WORK REQUEST
Don't include pictures. Quote the lines below from the first through the line that contains "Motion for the".

DATA PROVIDED
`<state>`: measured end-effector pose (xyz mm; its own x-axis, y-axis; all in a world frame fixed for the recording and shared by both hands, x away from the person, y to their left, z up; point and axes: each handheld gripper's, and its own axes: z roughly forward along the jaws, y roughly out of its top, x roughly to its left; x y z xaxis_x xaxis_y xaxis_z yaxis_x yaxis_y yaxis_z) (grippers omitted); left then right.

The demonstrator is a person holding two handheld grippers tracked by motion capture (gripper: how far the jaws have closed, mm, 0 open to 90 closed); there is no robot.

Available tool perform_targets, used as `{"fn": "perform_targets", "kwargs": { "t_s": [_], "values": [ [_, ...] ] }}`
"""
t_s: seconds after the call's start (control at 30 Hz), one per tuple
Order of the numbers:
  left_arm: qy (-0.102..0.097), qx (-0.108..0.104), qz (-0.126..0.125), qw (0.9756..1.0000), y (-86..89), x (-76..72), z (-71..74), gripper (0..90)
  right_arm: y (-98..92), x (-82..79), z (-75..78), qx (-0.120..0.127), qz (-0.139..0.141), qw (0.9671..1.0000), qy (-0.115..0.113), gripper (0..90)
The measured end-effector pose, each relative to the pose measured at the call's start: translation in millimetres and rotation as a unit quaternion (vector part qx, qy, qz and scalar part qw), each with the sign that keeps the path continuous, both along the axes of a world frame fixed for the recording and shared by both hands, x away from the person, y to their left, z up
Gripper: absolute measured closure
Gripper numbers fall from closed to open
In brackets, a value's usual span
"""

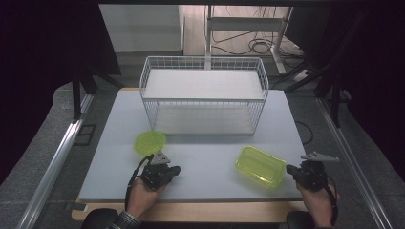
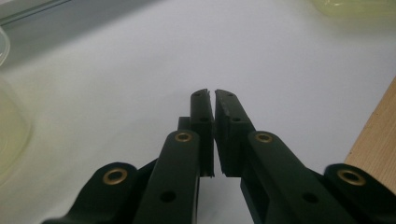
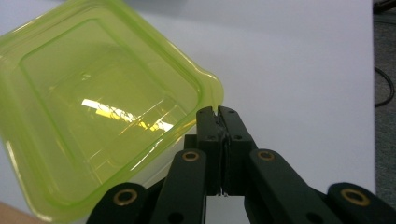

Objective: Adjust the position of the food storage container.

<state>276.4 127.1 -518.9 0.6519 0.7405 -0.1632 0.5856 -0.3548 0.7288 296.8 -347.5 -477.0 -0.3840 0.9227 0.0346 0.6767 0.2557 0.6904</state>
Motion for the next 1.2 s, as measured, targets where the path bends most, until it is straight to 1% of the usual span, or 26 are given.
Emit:
{"fn": "perform_targets", "kwargs": {
  "t_s": [0.27,0.37,0.5,0.7,0.8,0.9,1.03,1.1,1.2],
  "values": [
    [0.000,0.002,-0.003,1.0000,0.6,0.1,-0.4,86.6,20.0,24.6,-3.3,0.010,0.031,0.9994,0.009,87.0],
    [-0.001,0.002,-0.002,1.0000,1.8,-0.2,-0.2,86.6,31.4,33.1,-4.1,0.011,0.044,0.9989,0.012,87.0],
    [-0.001,0.003,-0.001,1.0000,3.6,-0.9,0.3,86.6,49.6,42.3,-6.0,0.013,0.069,0.9974,0.019,87.0],
    [-0.002,0.006,0.002,1.0000,8.1,-2.7,1.4,86.4,79.7,52.8,-8.6,0.021,0.105,0.9940,0.024,86.6],
    [-0.004,0.011,0.003,0.9999,10.8,-3.8,2.6,85.8,95.0,57.7,-10.1,0.024,0.120,0.9921,0.026,86.5],
    [-0.004,0.013,0.005,0.9999,14.6,-5.5,3.6,85.2,109.8,62.4,-12.1,0.023,0.137,0.9899,0.028,86.6],
    [-0.007,0.009,0.009,0.9999,19.3,-7.4,5.8,84.6,125.7,65.7,-14.4,0.020,0.155,0.9872,0.029,86.6],
    [-0.008,0.010,0.009,0.9999,20.4,-7.9,6.1,84.4,133.4,66.2,-15.0,0.019,0.163,0.9860,0.029,86.6],
    [-0.009,0.013,0.007,0.9999,20.6,-8.6,5.8,84.0,138.8,66.1,-14.4,0.015,0.173,0.9847,0.021,86.5]
  ]
}}
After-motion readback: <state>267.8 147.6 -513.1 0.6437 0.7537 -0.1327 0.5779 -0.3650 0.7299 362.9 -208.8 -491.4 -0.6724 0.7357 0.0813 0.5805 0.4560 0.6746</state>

RESPONSE BOX
`<state>`: measured end-effector pose (xyz mm; its own x-axis, y-axis; all in a world frame fixed for the recording and shared by both hands, x away from the person, y to their left, z up; point and axes: each handheld gripper's, and its own axes: z roughly forward along the jaws, y roughly out of its top, x roughly to its left; x y z xaxis_x xaxis_y xaxis_z yaxis_x yaxis_y yaxis_z) (grippers omitted); left then right.

The demonstrator is a person holding two handheld grippers tracked by motion capture (gripper: how far the jaws have closed, mm, 0 open to 90 closed); there is no robot.

Available tool perform_targets, used as `{"fn": "perform_targets", "kwargs": { "t_s": [_], "values": [ [_, ...] ] }}`
"""
t_s: seconds after the call's start (control at 30 Hz), one per tuple
Order of the numbers:
  left_arm: qy (-0.102..0.097), qx (-0.108..0.104), qz (-0.126..0.125), qw (0.9756..1.0000), y (-86..89), x (-76..72), z (-71..74), gripper (0..90)
  right_arm: y (-98..92), x (-82..79), z (-75..78), qx (-0.120..0.127), qz (-0.139..0.141), qw (0.9671..1.0000), qy (-0.115..0.113), gripper (0..90)
The measured end-effector pose, each relative to the pose measured at the call's start: translation in millimetres and rotation as a unit quaternion (vector part qx, qy, qz and scalar part qw), each with the sign that keeps the path continuous, both along the axes of a world frame fixed for the recording and shared by both hands, x away from the person, y to their left, z up
Gripper: absolute measured closure
Gripper numbers fall from closed to open
In brackets, a value's usual span
"""


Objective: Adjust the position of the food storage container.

<state>276.4 127.1 -518.9 0.6519 0.7405 -0.1632 0.5856 -0.3548 0.7288 296.8 -347.5 -477.0 -0.3840 0.9227 0.0346 0.6767 0.2557 0.6904</state>
Motion for the next 1.2 s, as measured, targets where the path bends most, until it is straight to 1% of the usual span, or 26 are given.

The response to this exercise is finished.